Eventos para a arrecadação de recursos e alimentos para o hospital são estudados por membros da comunidade. Moradores também estão se associando e contribuindo mensalmente com a instituição. “Esperamos a concessão da filantropia para reduzir o gasto com o INSS”, assinala o diretor.
Para o prefeito do Nova Bréscia, Gilnei Agostini, os municípios já estouraram orçamentos com os auxílios concedidos para as casas de saúde. Cobra do Estado uma maior atenção aos hospitais das pequenas cidades. “Se todos fechassem, teríamos uma sobrecarga nas instituições dos centros maiores.”
Governador Sartori promete negociar
Na última reunião entre o Executivo estadual e representantes das santas casas e hospitais filantrópicos, o governador Sartori garantiu dar seguimentos às negociações para pagamento dos repasses atrasados.
Durante o encontro, realizado no início do mês, dirigentes das casas de saúde entregaram documento pedindo o pagamento da dívida de R$ 132 milhões por serviços prestados no ano passado, além R$ 25 milhões referentes a janeiro deste ano.
Os hospitais pedem ainda R$ 40 milhões por mês para manter os recursos nos mesmos patamares de 2014. A quitação de outros R$ 404 milhões para despesas com assistência de convênios privados e apoio aos municípios também é reivindicada.
Sartori não deu detalhes sobre o pagamento nem datas para as quitações. Mesmo assim, afirmou que cumprirá a determinação de destinar 12% do orçamento do Estado à saúde.
Problemas financeiros no HBB
A falta de repasses também preocupa diretores de hospitais instalados em municípios maiores. No Hospital Bruno Born (HBB), em Lajeado, a direção estima em mais de R$ 4,5 milhões os valores a receber. Mesmo sem confirmar demissões até o momento, a instituição estuda redução de serviços e especialidades.

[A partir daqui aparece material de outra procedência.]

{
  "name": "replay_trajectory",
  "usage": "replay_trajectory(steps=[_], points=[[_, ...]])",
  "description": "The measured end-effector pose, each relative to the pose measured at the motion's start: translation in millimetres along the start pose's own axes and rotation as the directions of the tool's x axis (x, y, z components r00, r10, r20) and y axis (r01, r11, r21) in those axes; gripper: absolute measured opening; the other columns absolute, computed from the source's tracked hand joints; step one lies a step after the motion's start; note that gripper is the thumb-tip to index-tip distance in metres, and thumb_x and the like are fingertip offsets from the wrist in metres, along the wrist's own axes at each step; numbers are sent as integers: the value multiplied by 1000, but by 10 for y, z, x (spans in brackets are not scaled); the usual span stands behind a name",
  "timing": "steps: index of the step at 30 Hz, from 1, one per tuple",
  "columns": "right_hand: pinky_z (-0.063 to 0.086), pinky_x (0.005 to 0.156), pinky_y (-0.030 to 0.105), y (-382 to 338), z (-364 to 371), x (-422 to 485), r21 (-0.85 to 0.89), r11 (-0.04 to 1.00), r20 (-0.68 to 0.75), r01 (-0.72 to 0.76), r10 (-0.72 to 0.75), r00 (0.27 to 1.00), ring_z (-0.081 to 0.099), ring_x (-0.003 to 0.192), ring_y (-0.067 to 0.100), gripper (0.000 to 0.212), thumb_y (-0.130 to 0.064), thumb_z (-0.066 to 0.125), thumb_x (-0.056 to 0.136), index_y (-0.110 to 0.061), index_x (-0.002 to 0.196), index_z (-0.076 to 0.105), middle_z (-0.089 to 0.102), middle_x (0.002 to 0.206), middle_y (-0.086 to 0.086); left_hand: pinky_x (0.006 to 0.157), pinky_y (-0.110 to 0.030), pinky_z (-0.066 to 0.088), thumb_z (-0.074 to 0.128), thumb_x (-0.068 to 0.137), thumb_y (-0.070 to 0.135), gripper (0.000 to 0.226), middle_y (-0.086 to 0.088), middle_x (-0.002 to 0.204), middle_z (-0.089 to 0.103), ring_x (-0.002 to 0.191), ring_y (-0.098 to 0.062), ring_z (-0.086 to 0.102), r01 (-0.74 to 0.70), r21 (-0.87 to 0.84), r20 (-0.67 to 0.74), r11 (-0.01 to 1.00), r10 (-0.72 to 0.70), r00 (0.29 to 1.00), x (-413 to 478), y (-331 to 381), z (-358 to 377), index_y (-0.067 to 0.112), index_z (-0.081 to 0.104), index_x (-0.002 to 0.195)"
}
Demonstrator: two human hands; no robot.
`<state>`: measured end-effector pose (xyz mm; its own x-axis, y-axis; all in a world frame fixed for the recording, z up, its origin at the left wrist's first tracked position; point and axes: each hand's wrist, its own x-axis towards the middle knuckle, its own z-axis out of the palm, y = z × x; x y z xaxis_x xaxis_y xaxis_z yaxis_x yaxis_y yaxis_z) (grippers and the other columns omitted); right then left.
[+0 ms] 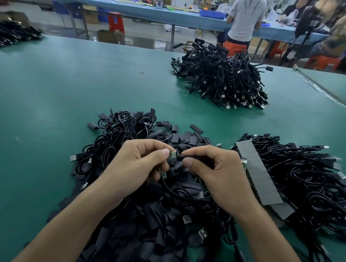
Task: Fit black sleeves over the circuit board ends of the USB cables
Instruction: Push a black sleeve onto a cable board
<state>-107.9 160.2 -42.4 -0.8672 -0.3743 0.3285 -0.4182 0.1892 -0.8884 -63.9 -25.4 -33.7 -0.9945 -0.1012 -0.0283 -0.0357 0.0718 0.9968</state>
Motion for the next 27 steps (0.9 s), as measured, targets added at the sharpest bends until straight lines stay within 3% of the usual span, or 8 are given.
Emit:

A maior parte desta dívida resulta de atrasos por parte do Estado. São R$ 3,2 milhões devidos desde maio de 2014. Os valores são referentes aos serviços e programas do IHOSP, do SAMU, da Saúde Mental, Gestante de Alto Risco, OPO e da Complementação e Incremento da UTI.
Há ainda outro R$ 1,2 milhão em processos administrativos, e outros R$ 428 mil da Participação Popular e Cidadã, antiga Consulta Popular. A direção realiza ajustes internos na tentativa de baixar os gastos mensais. Em dezembro passado, o hospital precisou recorrer a um empréstimo bancário para quitar a folha de pagamento.
Além dos valores do Estado, o HBB tem R$ 245,6 mil a receber da União. Os recursos devidos se referem ao Fundo de Ações Estratégicas e Compensações (FAEC) dos meses de dezembro de 2014, e janeiro e fevereiro do corrente ano.
“As recentes notícias sobre estes problemas assustam alguns funcionários. Estamos indo a mais de sete cidades procurar por novos profissionais”, relata o diretor executivo do HBB, Cristiano Dickel.
Para finalizar, ele cita ainda o R$ 1,1 milhão que o Executivo de Lajeado deveria ter repassado em 2014 (R$ 700 mil) e 2015 (R$ 400 mil) pelos atendimentos no Setor de Urgência e Emergência. “Vamos precisar ajustar recursos do setor administrativo. Pois na assistência só é possível reajustar se pararmos alguns serviços.”